* [Task goal]: In the listing below, locate the line containing "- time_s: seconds" and the line containing "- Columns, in". Output both of them and every line between, exactly as written, and nothing more.

* [Recorded data]:
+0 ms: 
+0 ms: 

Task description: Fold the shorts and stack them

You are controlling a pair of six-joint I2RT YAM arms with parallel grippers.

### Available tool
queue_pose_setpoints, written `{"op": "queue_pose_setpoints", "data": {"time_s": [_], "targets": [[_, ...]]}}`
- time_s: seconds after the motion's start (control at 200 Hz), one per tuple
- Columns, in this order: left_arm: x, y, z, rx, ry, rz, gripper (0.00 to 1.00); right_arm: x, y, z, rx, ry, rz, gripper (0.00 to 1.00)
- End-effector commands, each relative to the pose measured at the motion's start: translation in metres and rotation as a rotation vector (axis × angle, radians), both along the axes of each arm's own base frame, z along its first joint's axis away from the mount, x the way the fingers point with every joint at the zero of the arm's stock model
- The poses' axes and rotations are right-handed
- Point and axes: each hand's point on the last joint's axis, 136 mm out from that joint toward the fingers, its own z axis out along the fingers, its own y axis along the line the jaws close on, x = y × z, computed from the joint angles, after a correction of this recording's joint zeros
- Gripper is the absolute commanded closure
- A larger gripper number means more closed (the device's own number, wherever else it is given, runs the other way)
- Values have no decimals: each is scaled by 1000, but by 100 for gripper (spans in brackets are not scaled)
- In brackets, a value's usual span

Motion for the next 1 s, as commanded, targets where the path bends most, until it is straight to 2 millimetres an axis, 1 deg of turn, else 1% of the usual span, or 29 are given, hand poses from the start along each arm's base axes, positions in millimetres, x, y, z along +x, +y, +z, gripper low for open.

* [Output for this exercise]:
- time_s: seconds after the motion's start (control at 200 Hz), one per tuple
- Columns, in this order: left_arm: x, y, z, rx, ry, rz, gripper (0.00 to 1.00); right_arm: x, y, z, rx, ry, rz, gripper (0.00 to 1.00)

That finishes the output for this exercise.